Après avoir montré sa volonté d’utiliser le stock pour influencer les prix du pétrole, la Maison Blanche est susceptible de tirer davantage de barils plus tard cette année si un embargo européen imminent sur les exportations russes – et d’éventuelles mesures de représailles du Kremlin – déclenchent des pénuries sur le marché. Les analystes ont déclaré que les restrictions des exportations de produits pétroliers, tels que l’essence et le diesel, restaient également sur la table.

En attendant, les récentes baisses commencent également à alarmer certains analystes du marché.
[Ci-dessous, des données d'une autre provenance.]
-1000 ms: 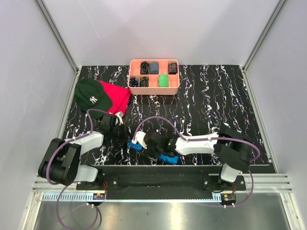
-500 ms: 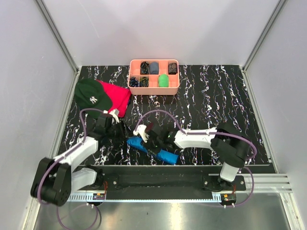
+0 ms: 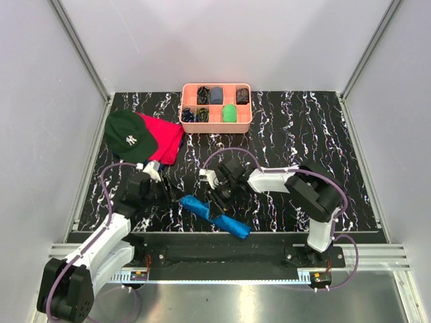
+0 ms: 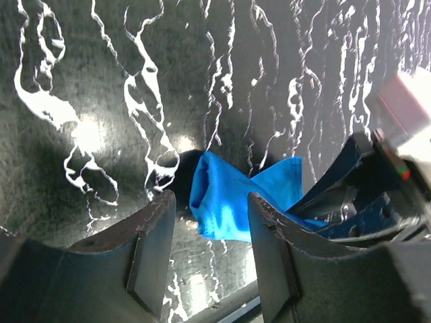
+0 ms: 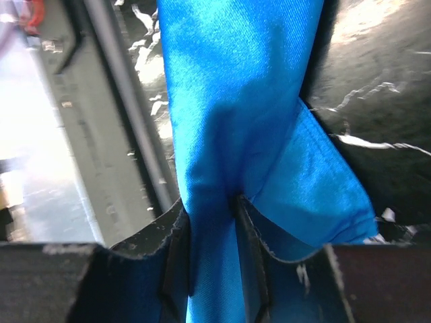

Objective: Fold the napkin, place the utensils inside, and roll it up
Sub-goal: Roll the napkin with the utensil

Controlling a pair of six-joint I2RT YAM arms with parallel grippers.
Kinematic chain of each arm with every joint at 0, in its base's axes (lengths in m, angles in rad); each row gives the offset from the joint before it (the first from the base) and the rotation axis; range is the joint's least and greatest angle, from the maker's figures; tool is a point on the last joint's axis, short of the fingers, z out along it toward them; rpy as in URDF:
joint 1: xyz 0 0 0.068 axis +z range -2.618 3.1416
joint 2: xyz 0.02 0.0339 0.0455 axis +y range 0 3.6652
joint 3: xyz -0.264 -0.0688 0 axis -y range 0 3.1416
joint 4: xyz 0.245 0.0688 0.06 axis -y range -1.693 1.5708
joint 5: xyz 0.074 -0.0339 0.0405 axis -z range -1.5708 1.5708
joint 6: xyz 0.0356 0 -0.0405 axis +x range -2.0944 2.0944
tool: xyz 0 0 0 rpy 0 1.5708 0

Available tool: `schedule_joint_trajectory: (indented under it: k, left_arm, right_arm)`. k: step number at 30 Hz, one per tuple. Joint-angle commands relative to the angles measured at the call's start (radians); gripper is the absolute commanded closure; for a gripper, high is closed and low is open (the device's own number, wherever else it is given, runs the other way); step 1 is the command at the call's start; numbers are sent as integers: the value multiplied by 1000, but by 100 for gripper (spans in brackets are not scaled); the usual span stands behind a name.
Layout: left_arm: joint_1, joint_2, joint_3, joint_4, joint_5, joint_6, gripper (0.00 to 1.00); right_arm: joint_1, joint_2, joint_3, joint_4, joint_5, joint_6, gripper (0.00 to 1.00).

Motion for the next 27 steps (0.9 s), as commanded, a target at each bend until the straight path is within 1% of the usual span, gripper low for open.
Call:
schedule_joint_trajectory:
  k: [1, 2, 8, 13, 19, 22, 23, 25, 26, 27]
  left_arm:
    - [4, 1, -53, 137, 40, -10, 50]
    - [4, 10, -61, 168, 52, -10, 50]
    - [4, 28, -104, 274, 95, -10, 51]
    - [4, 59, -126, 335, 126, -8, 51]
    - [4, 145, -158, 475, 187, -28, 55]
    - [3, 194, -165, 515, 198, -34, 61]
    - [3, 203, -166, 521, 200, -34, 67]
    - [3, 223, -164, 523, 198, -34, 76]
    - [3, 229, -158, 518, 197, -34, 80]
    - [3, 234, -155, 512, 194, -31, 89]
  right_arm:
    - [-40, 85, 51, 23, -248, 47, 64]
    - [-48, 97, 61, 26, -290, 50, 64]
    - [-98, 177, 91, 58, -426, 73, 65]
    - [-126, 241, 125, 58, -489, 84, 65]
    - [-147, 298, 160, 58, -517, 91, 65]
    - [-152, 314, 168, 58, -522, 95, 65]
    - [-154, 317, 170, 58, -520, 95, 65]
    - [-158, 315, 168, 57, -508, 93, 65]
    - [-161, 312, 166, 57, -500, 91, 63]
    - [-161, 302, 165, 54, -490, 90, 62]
Robert Yawger, directeur de Mizuho Securities, a déclaré que la libération record de 180 millions de barils « s’épuise à un très mauvais moment » alors que l’embargo européen, qui doit entrer en vigueur en décembre, menace de couper l’approvisionnement.

Si un plan américain visant à maintenir la circulation des barils russes pendant l’embargo – en plafonnant le prix auquel les importateurs achètent son pétrole – échoue, de profondes pénuries d’approvisionnement pourraient s’ensuivre, selon les analystes.

« Je crois qu’ils iront avec 90 millions de barils supplémentaires de janvier à mars », a-t-il déclaré. « Je pense que leur main sera forcée. »

Et même s’il commence à reconstituer le stock à l’avenir, le gouvernement fédéral revendra de toute façon plus de barils, dans le cadre des plans du Congrès visant à réduire la réserve au cours des deux prochains exercices. Mais les forces du marché pourraient laisser peu de choix à l’administration.

« Entre les armes à prix plafond occidentales et les armes énergétiques russes, Biden aura probablement besoin de ces barils », a déclaré Kevin Book, analyste chez ClearView Energy Partners à Washington.